April 14, 2021 | 5-5:30 p.m. |  Online - Zoom WebinarKabukiza

Speaker: Jihye Kim, Visiting Graduate Student Researcher, Osaka University

In spite of its 400-year history, it has been only a short time since kabuki has come to be considered a traditional performing art. During the early years of the Meiji period, a number of kabuki plays portrayed the blooming of modern civilization and kabuki became a target of reformation in the heat of modernization. In particular, the reform of kabuki play scripts was progressed by intellectuals after the Theater Reform Movement in 1886. However, at the same time, there were initial attempts to canonize kabuki plays by central figures in the kabuki industry such as kabuki actors, Ichikawa Danjūrō IX and Onoe Kikugorō V, from the 1890s to the early 1900s.

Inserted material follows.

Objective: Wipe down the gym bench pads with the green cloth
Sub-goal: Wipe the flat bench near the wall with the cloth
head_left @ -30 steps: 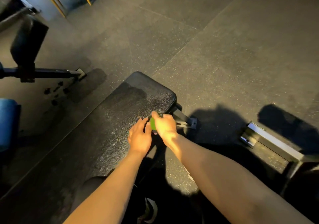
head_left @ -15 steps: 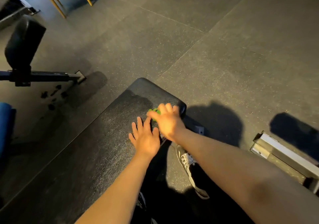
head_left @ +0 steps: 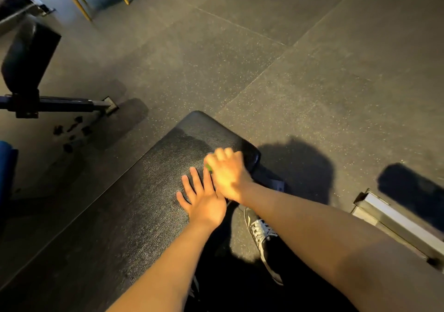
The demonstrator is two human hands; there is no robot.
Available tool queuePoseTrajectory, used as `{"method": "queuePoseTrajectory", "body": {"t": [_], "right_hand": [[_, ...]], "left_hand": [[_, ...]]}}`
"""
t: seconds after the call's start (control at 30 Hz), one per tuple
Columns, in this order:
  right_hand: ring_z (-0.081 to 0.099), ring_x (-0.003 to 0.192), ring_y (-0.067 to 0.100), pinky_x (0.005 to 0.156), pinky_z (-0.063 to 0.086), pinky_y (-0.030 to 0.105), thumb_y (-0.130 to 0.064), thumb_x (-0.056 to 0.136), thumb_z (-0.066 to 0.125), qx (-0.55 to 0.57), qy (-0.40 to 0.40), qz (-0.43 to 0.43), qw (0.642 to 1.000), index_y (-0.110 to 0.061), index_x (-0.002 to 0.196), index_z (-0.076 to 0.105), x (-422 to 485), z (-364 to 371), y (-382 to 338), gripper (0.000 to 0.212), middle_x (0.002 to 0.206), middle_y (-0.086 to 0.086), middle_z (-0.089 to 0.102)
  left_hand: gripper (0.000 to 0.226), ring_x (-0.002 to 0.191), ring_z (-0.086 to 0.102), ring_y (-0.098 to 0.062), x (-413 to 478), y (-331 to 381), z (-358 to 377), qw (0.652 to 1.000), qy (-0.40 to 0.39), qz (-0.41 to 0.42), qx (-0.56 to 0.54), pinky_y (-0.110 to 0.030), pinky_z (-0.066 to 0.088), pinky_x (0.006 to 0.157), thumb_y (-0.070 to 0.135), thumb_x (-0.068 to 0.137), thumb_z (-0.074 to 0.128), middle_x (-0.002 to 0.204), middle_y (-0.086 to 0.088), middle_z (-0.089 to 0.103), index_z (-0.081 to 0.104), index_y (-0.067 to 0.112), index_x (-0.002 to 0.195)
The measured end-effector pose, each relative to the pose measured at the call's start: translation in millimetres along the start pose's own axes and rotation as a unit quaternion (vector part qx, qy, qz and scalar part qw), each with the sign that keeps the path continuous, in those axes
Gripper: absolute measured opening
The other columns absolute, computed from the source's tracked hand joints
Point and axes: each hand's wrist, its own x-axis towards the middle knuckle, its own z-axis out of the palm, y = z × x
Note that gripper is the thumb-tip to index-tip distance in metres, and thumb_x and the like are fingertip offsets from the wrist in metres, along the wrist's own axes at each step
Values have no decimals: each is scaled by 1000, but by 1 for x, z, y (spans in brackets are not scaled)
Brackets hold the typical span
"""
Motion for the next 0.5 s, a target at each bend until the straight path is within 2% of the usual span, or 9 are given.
{"method": "queuePoseTrajectory", "body": {"t": [0.07, 0.13, 0.3, 0.43, 0.5], "right_hand": [[45, 110, 26, 88, 30, 42, -23, 93, 50, -4, -23, -56, 998, -26, 124, 48, 6, 5, -3, 31, 117, 2, 49], [44, 111, 25, 89, 29, 43, -20, 92, 53, -18, -22, -70, 997, -29, 131, 43, 15, 4, 13, 42, 120, 1, 49], [42, 107, 29, 84, 26, 42, -8, 87, 51, 20, 51, 70, 996, -28, 125, 46, 48, -1, 49, 43, 115, 3, 49], [44, 114, 32, 91, 28, 44, -10, 91, 45, 92, 41, 217, 971, -25, 123, 48, 83, -1, 66, 35, 119, 8, 53], [43, 116, 32, 94, 29, 46, -12, 93, 45, 83, 28, 226, 970, -23, 125, 48, 83, -3, 64, 33, 123, 8, 52]], "left_hand": [[73, 148, -32, -19, -4, -2, 0, 1000, 18, 1, -23, -52, -19, 118, 42, 104, 32, 163, 6, -28, -16, 26, 158], [76, 148, -30, -17, -6, -4, 1, 999, 33, 9, -33, -51, -19, 118, 47, 104, 33, 164, 7, -26, -16, 23, 158], [75, 148, -32, -16, -2, -1, 2, 999, 23, -5, -26, -50, -20, 118, 50, 103, 29, 162, 10, -29, -17, 26, 157], [74, 147, -34, -16, 1, -1, 1, 1000, 16, -12, -17, -50, -20, 118, 51, 104, 26, 160, 11, -33, -21, 28, 156], [74, 146, -34, -17, 2, -1, 0, 1000, 16, -12, -11, -51, -20, 118, 51, 103, 26, 160, 11, -34, -22, 29, 156]]}}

By tracing the discourse for the reformation of play scripts and the moves for canonization conducted by actors, we can see how kabuki began to be situated as a classic.

Jihye Kim is a PhD student studying Japanese literature at Osaka University. The theme of her doctoral dissertation is a comprehensive analysis of kabuki in the Meiji period, mainly focusing on the nostalgia of Edo culture in kabuki plays, the modernization in compliance with the Theater Reform Movement, and the canonization against the trend of modernization.